Besides, a woman’s name would be the last thing Charles would recall. Tits, legs, arse. Vital statistics. Those were the important things about a woman. These were the parts he would remember. Not her name.

  And would he have recognized the party animal for the pale, quiet, modestly dressed pregnant patient sitting opposite him in his consulting room?

  Possibly. Probably not. These liaisons were not something Charles retained in his mind.

  But the Charles she knew would surely not be idiot enough to keep her as his patient, even directed by Dr Dagmar Sylas.

  So, possibly not.

  What would he have done when this inconvenient situation presented itself?

  Answer: refer to her.

  So now she had gone full circle and was disliking the way this case was forcing her to turn around and face her own past.

  And even now, hand on the door, she troubled over the question all female victims ask themselves: what secret message did I give out? What pheromone vibes? What scent inviting men to do this? Why did he pick on me at that party all those years ago? And the inevitable consequence: how can I stop giving out these dumb messages? By wearing uninviting clothes, less make-up, shoulders rounded, eyes on floor. Just like Heather.

  She may be learning about Charles through this case. But what, exactly, was it telling her about herself?

  She had always been slim and worn little make-up. Though her hair was light it was not and never had been peroxide blonde. Her skin was good and she had dark eyelashes and eyebrows which needed little to no enhancement. Her one vanity was lipstick. She often wore a fairly vivid shade of pink at work, leisure and to parties. Had that one fatal cosmetic invited Charles? Her normal outfits were smart without being either provocative or spinsterish. That night she’d been wearing tight black jeans and a flimsy white top. She hadn’t led him on that night. She knew it. She’d been wearing jeans … and now she blushed. Underneath the top, she’d not been wearing anything. That still didn’t excuse him.

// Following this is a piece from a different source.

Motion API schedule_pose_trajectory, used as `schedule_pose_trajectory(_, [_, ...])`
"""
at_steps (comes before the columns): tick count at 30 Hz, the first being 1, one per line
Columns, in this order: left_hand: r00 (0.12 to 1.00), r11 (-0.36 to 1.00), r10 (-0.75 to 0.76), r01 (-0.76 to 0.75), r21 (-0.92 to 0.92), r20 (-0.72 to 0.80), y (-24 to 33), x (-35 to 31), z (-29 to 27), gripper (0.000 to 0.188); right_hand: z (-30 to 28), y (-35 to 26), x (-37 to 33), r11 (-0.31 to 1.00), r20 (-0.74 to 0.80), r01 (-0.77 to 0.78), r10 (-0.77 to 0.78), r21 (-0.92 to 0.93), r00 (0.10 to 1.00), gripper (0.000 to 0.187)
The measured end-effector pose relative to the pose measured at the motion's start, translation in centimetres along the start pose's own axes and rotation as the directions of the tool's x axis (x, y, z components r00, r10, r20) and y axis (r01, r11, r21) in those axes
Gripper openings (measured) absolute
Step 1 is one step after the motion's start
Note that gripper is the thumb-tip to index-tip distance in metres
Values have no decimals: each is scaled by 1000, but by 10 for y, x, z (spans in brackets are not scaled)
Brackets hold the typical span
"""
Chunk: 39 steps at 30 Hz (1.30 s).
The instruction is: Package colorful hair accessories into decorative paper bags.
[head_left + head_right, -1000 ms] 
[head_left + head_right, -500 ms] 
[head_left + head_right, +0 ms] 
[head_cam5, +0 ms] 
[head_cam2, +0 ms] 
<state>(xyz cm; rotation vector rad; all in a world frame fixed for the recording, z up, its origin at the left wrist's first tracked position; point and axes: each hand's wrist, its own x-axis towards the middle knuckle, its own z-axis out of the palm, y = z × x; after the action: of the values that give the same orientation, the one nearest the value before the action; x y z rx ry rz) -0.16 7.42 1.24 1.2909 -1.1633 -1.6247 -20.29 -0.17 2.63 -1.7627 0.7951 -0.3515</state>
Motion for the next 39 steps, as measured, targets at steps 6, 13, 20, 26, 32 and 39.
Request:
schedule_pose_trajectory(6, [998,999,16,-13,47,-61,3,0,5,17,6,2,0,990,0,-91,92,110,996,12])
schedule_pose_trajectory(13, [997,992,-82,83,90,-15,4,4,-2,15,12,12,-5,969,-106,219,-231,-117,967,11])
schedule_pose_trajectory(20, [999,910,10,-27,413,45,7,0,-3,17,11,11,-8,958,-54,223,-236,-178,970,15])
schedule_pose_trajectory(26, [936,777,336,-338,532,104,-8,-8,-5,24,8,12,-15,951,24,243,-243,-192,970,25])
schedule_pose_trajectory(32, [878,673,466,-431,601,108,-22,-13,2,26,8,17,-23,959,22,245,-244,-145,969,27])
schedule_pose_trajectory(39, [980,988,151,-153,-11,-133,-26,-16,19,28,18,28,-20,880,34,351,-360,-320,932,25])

  Even with a tank full of shots and spirits, even way back then in her misspent student days, she hadn’t been the sort to have casual sex. But Charles was a horny bastard. And sexy too with his male hormones stacked up. Drunk, he was quite capable of ramming a girl against a wall and trying his luck. But that was the Charles of then. Not now. Now he would have to be guarded in order to maintain his career and position.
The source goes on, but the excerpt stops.